WORK INSTRUCTIONS: Copy each line of the following data that contains "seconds".

++++++++++++++++++++

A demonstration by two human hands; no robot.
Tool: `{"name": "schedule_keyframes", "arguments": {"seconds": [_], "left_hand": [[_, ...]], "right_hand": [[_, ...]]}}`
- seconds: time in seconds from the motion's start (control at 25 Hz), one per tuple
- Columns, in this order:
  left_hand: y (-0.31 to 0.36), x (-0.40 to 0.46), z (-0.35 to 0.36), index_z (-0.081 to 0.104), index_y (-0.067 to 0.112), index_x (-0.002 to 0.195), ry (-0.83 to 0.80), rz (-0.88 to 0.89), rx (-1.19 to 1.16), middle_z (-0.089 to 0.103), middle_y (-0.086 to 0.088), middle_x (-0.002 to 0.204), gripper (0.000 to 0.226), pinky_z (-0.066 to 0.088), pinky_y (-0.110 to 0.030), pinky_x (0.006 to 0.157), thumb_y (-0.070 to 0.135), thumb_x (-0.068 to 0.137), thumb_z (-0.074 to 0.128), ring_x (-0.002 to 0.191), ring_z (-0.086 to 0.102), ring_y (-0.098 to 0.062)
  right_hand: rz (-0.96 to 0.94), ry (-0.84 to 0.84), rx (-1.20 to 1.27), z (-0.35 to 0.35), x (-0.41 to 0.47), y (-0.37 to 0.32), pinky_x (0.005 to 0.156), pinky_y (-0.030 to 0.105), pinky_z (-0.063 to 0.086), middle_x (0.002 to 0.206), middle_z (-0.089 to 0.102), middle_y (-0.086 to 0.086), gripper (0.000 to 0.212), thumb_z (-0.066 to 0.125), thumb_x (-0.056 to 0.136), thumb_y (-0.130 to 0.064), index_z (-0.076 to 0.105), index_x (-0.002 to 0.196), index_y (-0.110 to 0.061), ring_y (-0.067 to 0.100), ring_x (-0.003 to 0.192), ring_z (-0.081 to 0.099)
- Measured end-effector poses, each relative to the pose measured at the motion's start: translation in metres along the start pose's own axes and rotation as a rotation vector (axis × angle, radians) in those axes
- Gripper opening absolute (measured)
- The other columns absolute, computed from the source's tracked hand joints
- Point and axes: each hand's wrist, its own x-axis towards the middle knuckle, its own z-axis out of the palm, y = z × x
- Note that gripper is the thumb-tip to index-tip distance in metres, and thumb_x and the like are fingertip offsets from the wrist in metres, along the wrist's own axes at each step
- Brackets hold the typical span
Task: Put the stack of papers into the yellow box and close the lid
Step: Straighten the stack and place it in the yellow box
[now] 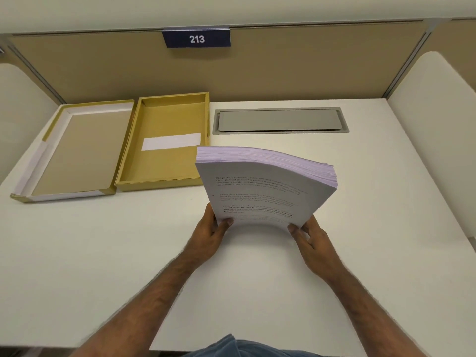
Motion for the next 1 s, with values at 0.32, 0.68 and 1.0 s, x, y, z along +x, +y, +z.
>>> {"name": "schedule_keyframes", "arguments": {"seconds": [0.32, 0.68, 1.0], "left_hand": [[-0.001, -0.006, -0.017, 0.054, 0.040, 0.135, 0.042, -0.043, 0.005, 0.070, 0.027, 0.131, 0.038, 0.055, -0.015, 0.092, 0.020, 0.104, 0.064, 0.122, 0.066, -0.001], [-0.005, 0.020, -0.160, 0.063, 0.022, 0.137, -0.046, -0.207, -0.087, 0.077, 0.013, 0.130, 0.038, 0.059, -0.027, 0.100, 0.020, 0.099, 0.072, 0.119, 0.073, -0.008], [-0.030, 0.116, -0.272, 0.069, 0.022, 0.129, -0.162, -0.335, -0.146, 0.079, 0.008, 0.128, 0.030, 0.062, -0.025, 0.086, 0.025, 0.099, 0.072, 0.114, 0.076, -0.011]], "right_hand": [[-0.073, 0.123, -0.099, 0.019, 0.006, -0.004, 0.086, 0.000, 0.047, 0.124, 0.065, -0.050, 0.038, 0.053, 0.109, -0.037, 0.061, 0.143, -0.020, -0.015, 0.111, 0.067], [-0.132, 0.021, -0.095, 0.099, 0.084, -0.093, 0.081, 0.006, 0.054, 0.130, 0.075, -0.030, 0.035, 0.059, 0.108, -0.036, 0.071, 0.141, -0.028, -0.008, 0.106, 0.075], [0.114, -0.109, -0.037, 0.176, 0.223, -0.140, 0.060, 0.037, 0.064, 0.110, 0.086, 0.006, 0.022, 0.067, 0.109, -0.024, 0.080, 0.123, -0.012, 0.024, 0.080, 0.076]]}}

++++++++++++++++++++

OUTPUT:
Tool: `{"name": "schedule_keyframes", "arguments": {"seconds": [_], "left_hand": [[_, ...]], "right_hand": [[_, ...]]}}`
- seconds: time in seconds from the motion's start (control at 25 Hz), one per tuple
>>> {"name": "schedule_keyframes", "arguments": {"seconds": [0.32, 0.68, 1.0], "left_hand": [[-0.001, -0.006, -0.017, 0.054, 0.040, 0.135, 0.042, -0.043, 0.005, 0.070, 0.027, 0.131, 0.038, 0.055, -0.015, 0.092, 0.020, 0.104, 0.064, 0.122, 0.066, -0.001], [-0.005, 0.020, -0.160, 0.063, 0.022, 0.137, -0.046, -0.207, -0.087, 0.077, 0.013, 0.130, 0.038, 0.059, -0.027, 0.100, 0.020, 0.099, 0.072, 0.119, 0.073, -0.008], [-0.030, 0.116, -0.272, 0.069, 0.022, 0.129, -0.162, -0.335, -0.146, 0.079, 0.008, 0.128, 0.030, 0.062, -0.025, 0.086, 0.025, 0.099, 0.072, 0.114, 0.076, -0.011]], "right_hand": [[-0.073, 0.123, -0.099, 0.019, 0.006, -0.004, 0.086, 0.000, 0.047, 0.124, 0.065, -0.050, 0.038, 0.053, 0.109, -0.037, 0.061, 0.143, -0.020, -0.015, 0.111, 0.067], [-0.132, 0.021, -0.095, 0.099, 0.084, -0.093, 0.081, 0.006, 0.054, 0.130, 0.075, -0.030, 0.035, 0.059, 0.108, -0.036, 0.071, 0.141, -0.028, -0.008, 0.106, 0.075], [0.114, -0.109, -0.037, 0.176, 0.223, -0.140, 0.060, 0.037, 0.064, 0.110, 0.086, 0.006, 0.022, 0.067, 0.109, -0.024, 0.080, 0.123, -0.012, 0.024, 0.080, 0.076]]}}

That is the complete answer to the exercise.